Required action →
From the records below, output exactly the lines running from the line containing "Coarse 3-D masks." through the line containing "thing at (361, 461), step", and no others.

Study material →
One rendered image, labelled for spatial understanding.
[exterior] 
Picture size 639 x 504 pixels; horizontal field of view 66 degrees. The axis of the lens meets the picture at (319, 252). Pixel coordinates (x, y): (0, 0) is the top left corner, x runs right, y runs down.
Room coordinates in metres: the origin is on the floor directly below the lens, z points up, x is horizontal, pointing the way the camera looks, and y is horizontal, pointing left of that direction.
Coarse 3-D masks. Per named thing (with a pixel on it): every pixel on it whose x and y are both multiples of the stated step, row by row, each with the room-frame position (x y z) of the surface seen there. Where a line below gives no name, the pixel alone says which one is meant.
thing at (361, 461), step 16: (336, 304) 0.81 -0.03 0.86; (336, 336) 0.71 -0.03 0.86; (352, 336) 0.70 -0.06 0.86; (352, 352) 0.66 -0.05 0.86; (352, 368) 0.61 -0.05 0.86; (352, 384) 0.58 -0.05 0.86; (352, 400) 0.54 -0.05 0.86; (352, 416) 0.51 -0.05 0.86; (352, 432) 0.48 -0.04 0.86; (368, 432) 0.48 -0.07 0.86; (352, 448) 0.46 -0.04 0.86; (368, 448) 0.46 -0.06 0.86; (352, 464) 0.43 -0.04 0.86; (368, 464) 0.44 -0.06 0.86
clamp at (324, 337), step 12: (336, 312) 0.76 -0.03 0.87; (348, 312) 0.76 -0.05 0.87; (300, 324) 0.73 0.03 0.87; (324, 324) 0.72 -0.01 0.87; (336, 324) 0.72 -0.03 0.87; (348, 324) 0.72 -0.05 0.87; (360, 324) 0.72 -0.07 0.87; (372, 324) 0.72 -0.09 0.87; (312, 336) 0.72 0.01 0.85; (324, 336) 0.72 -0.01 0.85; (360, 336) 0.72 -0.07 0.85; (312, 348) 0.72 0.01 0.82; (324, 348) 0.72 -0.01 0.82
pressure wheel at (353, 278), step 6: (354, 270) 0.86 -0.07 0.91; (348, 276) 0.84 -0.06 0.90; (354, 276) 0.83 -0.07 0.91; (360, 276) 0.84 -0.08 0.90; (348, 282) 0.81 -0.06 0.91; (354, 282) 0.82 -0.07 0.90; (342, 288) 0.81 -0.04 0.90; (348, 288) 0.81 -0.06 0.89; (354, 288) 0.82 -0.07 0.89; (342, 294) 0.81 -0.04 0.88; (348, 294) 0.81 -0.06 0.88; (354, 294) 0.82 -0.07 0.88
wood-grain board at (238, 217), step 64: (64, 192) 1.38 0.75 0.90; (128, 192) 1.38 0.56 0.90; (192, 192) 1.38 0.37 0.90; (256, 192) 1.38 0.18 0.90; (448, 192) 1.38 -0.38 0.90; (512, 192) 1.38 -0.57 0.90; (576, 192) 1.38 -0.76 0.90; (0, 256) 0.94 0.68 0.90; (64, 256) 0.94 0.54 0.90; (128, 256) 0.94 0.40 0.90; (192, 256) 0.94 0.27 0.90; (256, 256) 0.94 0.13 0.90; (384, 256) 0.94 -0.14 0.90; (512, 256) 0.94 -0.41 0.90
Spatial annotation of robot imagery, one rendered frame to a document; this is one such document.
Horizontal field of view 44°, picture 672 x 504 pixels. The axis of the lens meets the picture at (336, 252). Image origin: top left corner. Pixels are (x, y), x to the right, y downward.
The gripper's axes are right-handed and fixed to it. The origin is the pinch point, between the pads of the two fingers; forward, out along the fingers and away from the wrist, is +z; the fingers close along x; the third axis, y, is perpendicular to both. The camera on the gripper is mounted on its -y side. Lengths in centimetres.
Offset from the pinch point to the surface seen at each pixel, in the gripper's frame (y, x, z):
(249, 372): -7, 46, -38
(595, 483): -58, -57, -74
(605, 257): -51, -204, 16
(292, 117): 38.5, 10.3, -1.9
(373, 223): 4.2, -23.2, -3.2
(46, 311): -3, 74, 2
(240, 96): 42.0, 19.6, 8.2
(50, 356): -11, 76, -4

Answer box →
Coarse 3-D masks. Per named thing (with a pixel on it): every pixel on it whose x and y are both multiples of the stated step, row by row, each with the room-frame position (x y z) of the surface seen there. Where a line below gives no name, the pixel alone says which one is meant.
thing at (361, 461), step 16: (336, 304) 0.81 -0.03 0.86; (336, 336) 0.71 -0.03 0.86; (352, 336) 0.70 -0.06 0.86; (352, 352) 0.66 -0.05 0.86; (352, 368) 0.61 -0.05 0.86; (352, 384) 0.58 -0.05 0.86; (352, 400) 0.54 -0.05 0.86; (352, 416) 0.51 -0.05 0.86; (352, 432) 0.48 -0.04 0.86; (368, 432) 0.48 -0.07 0.86; (352, 448) 0.46 -0.04 0.86; (368, 448) 0.46 -0.06 0.86; (352, 464) 0.43 -0.04 0.86; (368, 464) 0.44 -0.06 0.86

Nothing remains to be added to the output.